***Today’s guest post is excitingly international– Penny is a mama living in Bahrain, and writes at homeschoolingmiddleeast. Thanks for sharing a sliver of your life with us here Penny!***
I’ve been racking my brains as to what to write in my guest blog. I’m a homeschooler in the Middle East, living on the tiny and troubled island of Bahrain abutting the relatively huge, powerful country of Saudi Arabia. I really wondered about what I’ve got in common with Calamity Jane or Apron Stringz readers, what I could say that would be of interest to them. I can’t stand cooking (although I really, really wish I felt differently) and I’m not a gardener (again, I wish I were different). I would proudly dress my kids in hand-me-downs but we don’t have relatives living in the same country. There’s not much in the way of thrift shops either, just the occasional secondhand sale. So I can’t give tips on living a more frugal life, other than the obvious ideas.
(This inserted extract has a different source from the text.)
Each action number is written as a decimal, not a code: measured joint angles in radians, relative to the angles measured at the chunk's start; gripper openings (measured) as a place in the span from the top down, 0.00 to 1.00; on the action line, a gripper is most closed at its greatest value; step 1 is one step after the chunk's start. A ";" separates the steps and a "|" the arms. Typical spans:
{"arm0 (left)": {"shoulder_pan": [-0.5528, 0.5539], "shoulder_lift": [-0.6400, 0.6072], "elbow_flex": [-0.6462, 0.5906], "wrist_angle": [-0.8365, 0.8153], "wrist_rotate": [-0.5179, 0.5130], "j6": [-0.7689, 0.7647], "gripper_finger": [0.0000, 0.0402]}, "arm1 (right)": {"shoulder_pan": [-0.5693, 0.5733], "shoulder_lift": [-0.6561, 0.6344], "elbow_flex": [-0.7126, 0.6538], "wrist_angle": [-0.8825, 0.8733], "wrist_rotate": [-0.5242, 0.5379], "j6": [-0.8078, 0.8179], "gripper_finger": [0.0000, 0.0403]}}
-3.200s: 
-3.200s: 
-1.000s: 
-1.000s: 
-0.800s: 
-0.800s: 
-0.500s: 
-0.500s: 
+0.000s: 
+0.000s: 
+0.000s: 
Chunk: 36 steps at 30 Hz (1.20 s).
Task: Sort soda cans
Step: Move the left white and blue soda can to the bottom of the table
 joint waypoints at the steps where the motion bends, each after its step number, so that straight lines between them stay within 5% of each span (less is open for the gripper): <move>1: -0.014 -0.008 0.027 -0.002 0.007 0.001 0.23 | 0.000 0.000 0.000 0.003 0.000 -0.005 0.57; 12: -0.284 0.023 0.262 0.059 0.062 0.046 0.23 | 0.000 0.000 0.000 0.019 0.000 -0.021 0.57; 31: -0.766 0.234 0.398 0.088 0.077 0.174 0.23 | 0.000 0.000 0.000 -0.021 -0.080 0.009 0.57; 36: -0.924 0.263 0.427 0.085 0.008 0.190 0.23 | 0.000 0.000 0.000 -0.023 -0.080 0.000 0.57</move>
I was intrigued by Calamity’s biography. She came from one kind of background in Alaska, with a certain set of expectations, and had to live a very different one for the 3 years when she moved to New Orleans and experience very different weather too! I came from a very different life to the one I live now (and weather too – from wet and windy in England to incredibly hot and humid in Bahrain).But I feel very blessed, in part because my life here is not often short of surprises, which suits me!
Both Calamity and I seem to share something else; we both aren’t looking to conform. She is trying to redefine the label ‘housewife’. She has done it through homesteading, I through homeschooling. She is trying to defy Society in her own ways, I in mine. Even though we are so far away, we share some fundamental similarities and I’m sure you, her readers, share these too. We also probably share an interest in reading about other people’s lives, especially people with similar values but practicing them, living them, in very different ways.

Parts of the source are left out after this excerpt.